An international team, led by Dr Sabrina Simon (Wageningen University & Research) and Dr Hojun Song (Texas A&M), succeeded in tracing the evolution of acoustic communication in the insect family of crickets and grasshoppers (Orthoptera). The results show that crickets were the first species to communicate, approximately 300 million years ago. The results are also significant because it was the first time this analysis has been done on such a large scale. The publication by Dr Simon et al. appeared in the prominent scientific journal Nature Communications today.

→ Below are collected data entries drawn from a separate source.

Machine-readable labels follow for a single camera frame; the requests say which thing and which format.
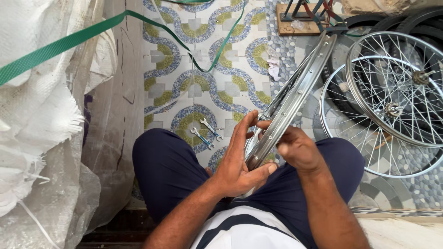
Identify person's left hand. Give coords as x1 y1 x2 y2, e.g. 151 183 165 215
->
211 110 278 198

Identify person's right hand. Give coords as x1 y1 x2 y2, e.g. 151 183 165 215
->
256 120 328 173

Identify silver bicycle wheel rim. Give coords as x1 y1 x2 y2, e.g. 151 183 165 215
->
243 30 337 171

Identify silver open-end wrench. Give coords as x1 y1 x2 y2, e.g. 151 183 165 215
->
200 118 223 141
190 127 215 150

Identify spoked bicycle wheel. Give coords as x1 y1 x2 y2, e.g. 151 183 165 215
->
319 55 443 179
346 31 443 148

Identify person's white striped shirt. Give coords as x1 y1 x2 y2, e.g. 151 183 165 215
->
190 205 308 249

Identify person's navy trousers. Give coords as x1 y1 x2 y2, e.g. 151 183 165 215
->
132 128 365 249

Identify crumpled white paper scrap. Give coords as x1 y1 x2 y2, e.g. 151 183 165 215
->
266 48 281 82

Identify wooden board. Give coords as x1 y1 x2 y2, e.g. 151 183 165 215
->
276 3 329 36

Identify clear plastic sheet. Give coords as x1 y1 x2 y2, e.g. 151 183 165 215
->
0 0 146 249

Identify metal truing stand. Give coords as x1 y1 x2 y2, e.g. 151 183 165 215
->
280 0 349 33

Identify pile of black bicycle tyres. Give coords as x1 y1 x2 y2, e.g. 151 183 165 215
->
321 8 443 139

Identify white woven sack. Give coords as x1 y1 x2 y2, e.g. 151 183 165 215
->
0 0 118 218

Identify green plastic strap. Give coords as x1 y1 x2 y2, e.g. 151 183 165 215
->
0 0 248 87

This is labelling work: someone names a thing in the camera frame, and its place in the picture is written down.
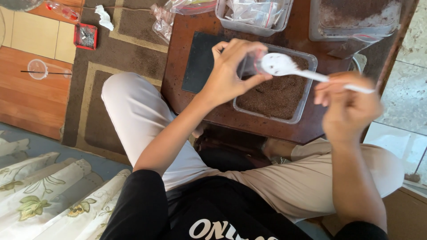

‘Insects have a vital role in terrestrial ecosystems. To understand how insects influence, sustain or endanger ecosystems, and what happens when they decline or even disappear, we first need to understand why insects are so species-rich and how they evolved’, says Dr Simon.
Orthoptera is a charismatic insect group of high evolutionary, ecological and economic importance such as crickets, katydids, and grasshoppers. They are a prime example of animals using acoustic communication. Using a large genomic dataset, the team established a phylogenetic framework to analyse how hearing and sound production originated and diversified during several hundred million years of evolution.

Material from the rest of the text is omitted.